[Data records]

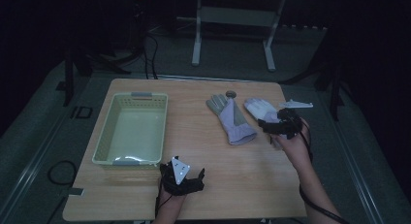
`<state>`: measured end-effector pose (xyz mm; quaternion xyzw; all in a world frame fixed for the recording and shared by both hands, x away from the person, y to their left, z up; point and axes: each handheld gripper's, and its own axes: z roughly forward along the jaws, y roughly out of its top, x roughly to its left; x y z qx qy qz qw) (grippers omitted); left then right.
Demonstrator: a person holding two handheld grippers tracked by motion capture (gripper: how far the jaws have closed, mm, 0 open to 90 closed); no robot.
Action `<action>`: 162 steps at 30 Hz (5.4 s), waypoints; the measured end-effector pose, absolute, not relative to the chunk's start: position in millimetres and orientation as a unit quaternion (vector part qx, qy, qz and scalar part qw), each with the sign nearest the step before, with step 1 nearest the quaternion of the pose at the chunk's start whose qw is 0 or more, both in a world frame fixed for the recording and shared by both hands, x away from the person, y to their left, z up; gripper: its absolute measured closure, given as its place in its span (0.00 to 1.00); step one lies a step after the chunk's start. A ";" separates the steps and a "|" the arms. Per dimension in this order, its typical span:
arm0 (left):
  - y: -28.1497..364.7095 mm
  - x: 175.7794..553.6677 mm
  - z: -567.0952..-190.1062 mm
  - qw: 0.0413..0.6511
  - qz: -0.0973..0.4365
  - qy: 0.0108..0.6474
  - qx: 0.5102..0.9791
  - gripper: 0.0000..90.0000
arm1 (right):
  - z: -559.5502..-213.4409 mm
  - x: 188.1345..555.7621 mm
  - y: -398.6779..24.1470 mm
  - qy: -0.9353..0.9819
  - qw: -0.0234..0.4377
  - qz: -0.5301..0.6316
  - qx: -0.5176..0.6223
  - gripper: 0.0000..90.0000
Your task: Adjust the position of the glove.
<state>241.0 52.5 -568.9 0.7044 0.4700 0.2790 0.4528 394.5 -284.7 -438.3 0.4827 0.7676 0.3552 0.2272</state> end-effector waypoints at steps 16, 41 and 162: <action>52.7 241.3 -569.0 0.455 0.276 0.470 0.704 0.01 | -453.6 445.9 -251.5 0.787 0.207 0.328 0.479 0.38; 54.1 242.2 -569.0 0.456 0.270 0.475 0.703 0.01 | -518.4 507.2 -216.5 0.849 0.170 0.248 0.435 0.61; 52.4 242.1 -569.0 0.452 0.271 0.470 0.708 0.01 | -502.5 488.4 -352.9 0.813 0.195 0.288 0.466 0.50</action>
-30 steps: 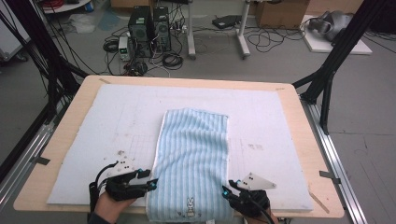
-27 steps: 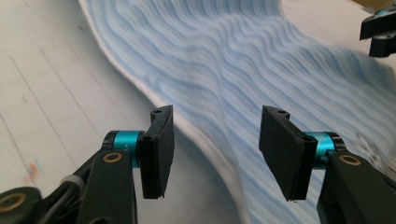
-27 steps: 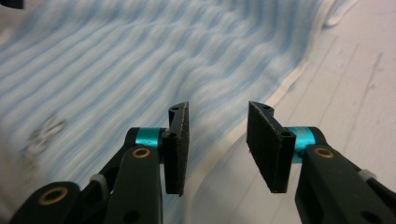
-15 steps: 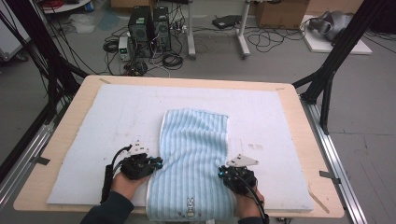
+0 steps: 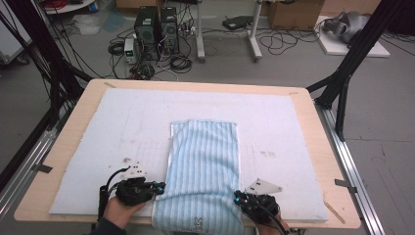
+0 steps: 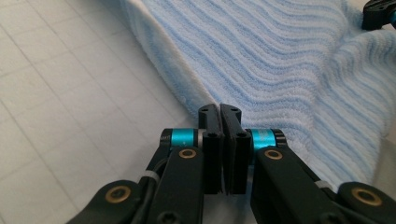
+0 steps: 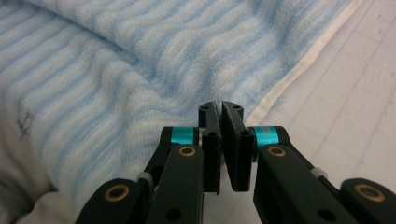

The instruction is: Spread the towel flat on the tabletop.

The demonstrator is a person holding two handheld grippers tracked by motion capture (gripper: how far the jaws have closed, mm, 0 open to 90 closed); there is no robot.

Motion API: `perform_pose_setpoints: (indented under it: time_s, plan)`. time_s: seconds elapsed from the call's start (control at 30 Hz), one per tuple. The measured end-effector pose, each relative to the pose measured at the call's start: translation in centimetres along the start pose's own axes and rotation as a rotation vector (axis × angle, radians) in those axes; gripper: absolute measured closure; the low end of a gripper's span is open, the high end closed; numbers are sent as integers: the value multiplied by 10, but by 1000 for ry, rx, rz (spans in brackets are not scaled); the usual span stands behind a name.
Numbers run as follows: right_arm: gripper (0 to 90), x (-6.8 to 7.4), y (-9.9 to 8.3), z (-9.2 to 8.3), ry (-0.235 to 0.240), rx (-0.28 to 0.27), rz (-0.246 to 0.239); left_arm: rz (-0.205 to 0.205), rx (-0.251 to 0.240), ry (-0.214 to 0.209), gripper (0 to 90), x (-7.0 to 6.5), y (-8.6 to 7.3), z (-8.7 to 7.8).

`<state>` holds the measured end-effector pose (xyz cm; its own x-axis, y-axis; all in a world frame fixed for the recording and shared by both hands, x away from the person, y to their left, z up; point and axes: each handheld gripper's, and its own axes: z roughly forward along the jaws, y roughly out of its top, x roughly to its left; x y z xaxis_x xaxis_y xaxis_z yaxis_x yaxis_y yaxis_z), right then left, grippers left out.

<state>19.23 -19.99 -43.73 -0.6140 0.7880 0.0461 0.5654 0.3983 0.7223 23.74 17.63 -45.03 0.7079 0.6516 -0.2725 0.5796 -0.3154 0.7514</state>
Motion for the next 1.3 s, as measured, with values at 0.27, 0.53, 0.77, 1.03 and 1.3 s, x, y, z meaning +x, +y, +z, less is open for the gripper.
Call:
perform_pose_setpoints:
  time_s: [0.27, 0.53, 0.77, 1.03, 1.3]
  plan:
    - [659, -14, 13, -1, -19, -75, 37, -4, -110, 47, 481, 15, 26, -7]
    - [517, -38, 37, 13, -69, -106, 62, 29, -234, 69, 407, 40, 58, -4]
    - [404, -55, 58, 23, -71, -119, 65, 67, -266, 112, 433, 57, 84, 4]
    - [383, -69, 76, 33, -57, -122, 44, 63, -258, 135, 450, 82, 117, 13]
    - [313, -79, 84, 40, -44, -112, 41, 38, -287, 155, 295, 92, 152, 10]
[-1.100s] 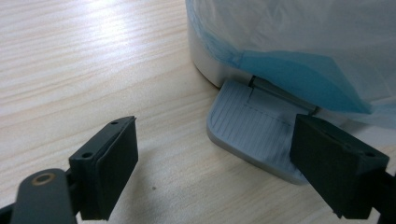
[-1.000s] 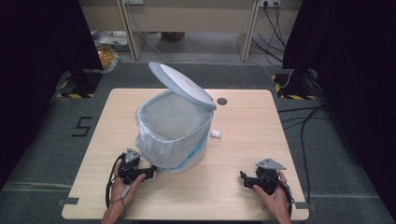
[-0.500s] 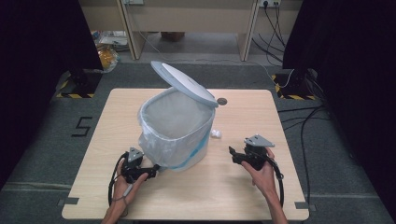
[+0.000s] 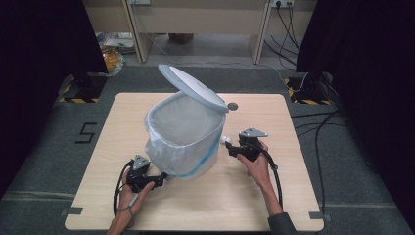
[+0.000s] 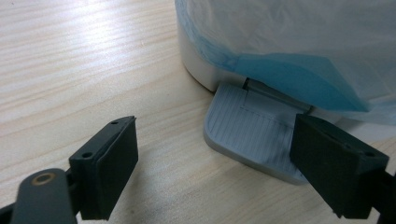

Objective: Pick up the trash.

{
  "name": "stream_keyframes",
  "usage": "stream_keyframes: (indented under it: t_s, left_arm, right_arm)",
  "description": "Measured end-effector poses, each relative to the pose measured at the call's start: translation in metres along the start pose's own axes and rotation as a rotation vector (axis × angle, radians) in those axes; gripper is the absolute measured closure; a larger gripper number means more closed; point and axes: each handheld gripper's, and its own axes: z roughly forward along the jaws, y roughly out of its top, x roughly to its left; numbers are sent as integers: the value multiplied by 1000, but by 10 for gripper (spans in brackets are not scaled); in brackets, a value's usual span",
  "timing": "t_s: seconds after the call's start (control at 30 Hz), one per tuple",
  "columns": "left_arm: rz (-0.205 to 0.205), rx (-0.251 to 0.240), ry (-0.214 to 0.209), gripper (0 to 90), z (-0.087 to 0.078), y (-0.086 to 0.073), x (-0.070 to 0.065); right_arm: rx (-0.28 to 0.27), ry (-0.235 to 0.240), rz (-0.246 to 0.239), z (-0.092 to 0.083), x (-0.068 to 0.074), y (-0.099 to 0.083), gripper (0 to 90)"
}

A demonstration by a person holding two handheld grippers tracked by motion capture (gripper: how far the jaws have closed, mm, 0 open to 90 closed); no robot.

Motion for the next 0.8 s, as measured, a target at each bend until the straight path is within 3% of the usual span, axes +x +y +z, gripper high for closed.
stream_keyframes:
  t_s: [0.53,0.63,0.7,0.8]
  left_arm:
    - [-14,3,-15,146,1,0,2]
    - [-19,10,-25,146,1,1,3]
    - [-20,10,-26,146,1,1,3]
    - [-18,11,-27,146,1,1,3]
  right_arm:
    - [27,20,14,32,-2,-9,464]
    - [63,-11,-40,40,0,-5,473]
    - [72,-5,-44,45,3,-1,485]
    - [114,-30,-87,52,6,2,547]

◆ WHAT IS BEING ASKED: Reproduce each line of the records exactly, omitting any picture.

◆ COMPLETED EXERCISE:
`<state>`: measured end-effector pose (xyz mm; quaternion xyzw; all in a world frame fixed for the recording and shared by both hands, x away from the person, y to their left, z up; point and axes: each handheld gripper's, and its own axes: z roughly forward along the jaws, y roughly out of its top, x roughly to its left; x y z qx qy qz qw) (grippers omitted); left then right.
Demonstrator: a person holding two handheld grippers tracked by motion capture (gripper: how far the jaws have closed, mm, 0 open to 90 closed); no robot.
Action `<action>`: 162 steps at 30 Hz (5.4 s), waypoints; the measured end-effector pose, absolute, not relative to the chunk's start: position in millimetres and orientation as a unit quaternion (vector part qx, qy, qz and scalar part qw), each with the sign nearest the step before, with step 1 nearest the quaternion of the pose at the chunk's start whose qw is 0 or more, both in a world frame fixed for the recording and shared by both hands, x away from the person, y to their left, z up; gripper: its absolute measured closure, given as its place in its span (0.00 to 1.00); step one lies a step after the chunk's start. A ";" separates the steps and a "|" the arms. Per dimension in this order, its typical span:
arm0 (left):
  - y: -28.1497..364.7095 mm
  - x: 175.7794..553.6677 mm
  - z: -567.0952..-190.1062 mm
  - qw: 0.0413..0.6511
  - qz: -0.0973..0.4365
  - qy: 0.0108..0.6474
  - qx: 0.5102..0.9791
  - gripper: 0.0000..90.0000
arm1 (right):
  - z: -559.5502..-213.4409 mm
  - x: 188.1345..555.7621 mm
  - y: -398.6779..24.1470 mm
  - qy: -0.9353..0.9819
  - qw: -0.0234..0.4377
  - qz: -0.5301..0.6316
  - qx: -0.5176..0.6223
  - gripper: 0.0000..90.0000
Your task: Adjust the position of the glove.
<state>241.0 52.5 -568.9 0.7044 0.4700 0.2790 0.4528 394.5 -284.7 -438.3 0.4827 0.7676 0.3552 0.2272</state> end-effector waypoints at steps 16, 41 and 162: <action>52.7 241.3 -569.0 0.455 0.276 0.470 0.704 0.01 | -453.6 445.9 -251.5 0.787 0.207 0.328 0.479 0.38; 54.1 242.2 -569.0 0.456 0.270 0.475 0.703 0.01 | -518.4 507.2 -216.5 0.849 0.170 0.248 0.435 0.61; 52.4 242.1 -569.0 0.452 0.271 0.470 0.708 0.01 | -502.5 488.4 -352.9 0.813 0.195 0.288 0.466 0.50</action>
-30 steps: 
-27 steps: 
-27 steps: 
-15 steps: 
+0 steps: 
+0 steps: 
+0 steps: 

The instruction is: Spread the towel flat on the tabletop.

The demonstrator is a person holding two handheld grippers tracked by motion capture (gripper: how far the jaws have closed, mm, 0 open to 90 closed); there is no robot.

Motion API: `perform_pose_setpoints: (indented under it: time_s, plan)`. time_s: seconds elapsed from the call's start (control at 30 Hz), one per tuple. The measured end-effector pose, each relative to the pose measured at the call's start: translation in centimetres along the start pose's own axes and rotation as a rotation vector (axis × angle, radians) in those axes; gripper: absolute measured closure; the low end of a gripper's span is open, the high end closed; numbers are sent as integers: the value multiplied by 10, but by 1000 for ry, rx, rz (spans in brackets are not scaled); the usual span stands behind a name.
Numbers run as follows: right_arm: gripper (0 to 90), x (-6.8 to 7.4), y (-9.9 to 8.3), z (-9.2 to 8.3), ry (-0.235 to 0.240), rx (-0.28 to 0.27), rz (-0.246 to 0.239); left_arm: rz (-0.205 to 0.205), rx (-0.251 to 0.240), ry (-0.214 to 0.209), gripper (0 to 90), x (-7.0 to 6.5), y (-8.6 to 7.3), z (-8.7 to 7.8).

`<state>` holds the measured end-effector pose (xyz cm; its own x-axis, y-axis; all in a world frame fixed for the recording and shared by both hands, x away from the person, y to their left, z up; point and axes: each handheld gripper's, and its own axes: z roughly forward along the jaws, y roughly out of its top, x roughly to its left; x y z xaxis_x xaxis_y xaxis_z yaxis_x yaxis_y yaxis_z), right then left, grippers left out.

<state>19.23 -19.99 -43.73 -0.6140 0.7880 0.0461 0.5654 0.3983 0.7223 23.74 17.63 -45.03 0.7079 0.6516 -0.2725 0.5796 -0.3154 0.7514</state>
Motion for the next 1.3 s, as measured, with values at 0.27, 0.53, 0.77, 1.03 and 1.3 s, x, y, z meaning +x, +y, +z, less is open for the gripper.
Call:
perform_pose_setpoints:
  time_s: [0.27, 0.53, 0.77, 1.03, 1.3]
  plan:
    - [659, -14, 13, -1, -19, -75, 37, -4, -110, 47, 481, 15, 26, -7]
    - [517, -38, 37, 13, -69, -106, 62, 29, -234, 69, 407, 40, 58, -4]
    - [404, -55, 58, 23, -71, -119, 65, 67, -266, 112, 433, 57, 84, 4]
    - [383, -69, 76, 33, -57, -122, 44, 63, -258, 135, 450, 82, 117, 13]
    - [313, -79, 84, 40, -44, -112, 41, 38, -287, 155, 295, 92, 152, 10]
[-1.100s] 
[-1.000s] 
[-0.500s] 
[+0.000s] 
[+0.000s] 

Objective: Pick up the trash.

{
  "name": "stream_keyframes",
  "usage": "stream_keyframes: (indented under it: t_s, left_arm, right_arm)",
  "description": "Measured end-effector poses, each relative to the pose measured at the call's start: translation in metres along the start pose's own axes and rotation as a rotation vector (axis × angle, radians) in those axes; gripper is the absolute measured closure; a larger gripper number means more closed; point and axes: each handheld gripper's, and its own axes: z roughly forward along the jaws, y roughly out of its top, x roughly to its left; numbers are sent as integers: the value multiplied by 1000, but by 10 for gripper (spans in brackets are not scaled); in brackets, a value's usual span",
  "timing": "t_s: seconds after the call's start (control at 30 Hz), one per tuple",
  "columns": "left_arm: rz (-0.205 to 0.205), rx (-0.251 to 0.240), ry (-0.214 to 0.209), gripper (0 to 90), z (-0.087 to 0.078), y (-0.086 to 0.073), x (-0.070 to 0.065); right_arm: rx (-0.28 to 0.27), ry (-0.235 to 0.240), rz (-0.246 to 0.239), z (-0.092 to 0.083), x (-0.068 to 0.074), y (-0.099 to 0.083), gripper (0 to 90)"
}

A demonstration by a person holding two handheld grippers tracked by motion capture (gripper: how far the jaws have closed, mm, 0 open to 90 closed); no robot.

Motion for the next 0.8 s, as measured, a target at each bend until the straight path is within 3% of the usual span, axes +x +y +z, gripper high for closed.
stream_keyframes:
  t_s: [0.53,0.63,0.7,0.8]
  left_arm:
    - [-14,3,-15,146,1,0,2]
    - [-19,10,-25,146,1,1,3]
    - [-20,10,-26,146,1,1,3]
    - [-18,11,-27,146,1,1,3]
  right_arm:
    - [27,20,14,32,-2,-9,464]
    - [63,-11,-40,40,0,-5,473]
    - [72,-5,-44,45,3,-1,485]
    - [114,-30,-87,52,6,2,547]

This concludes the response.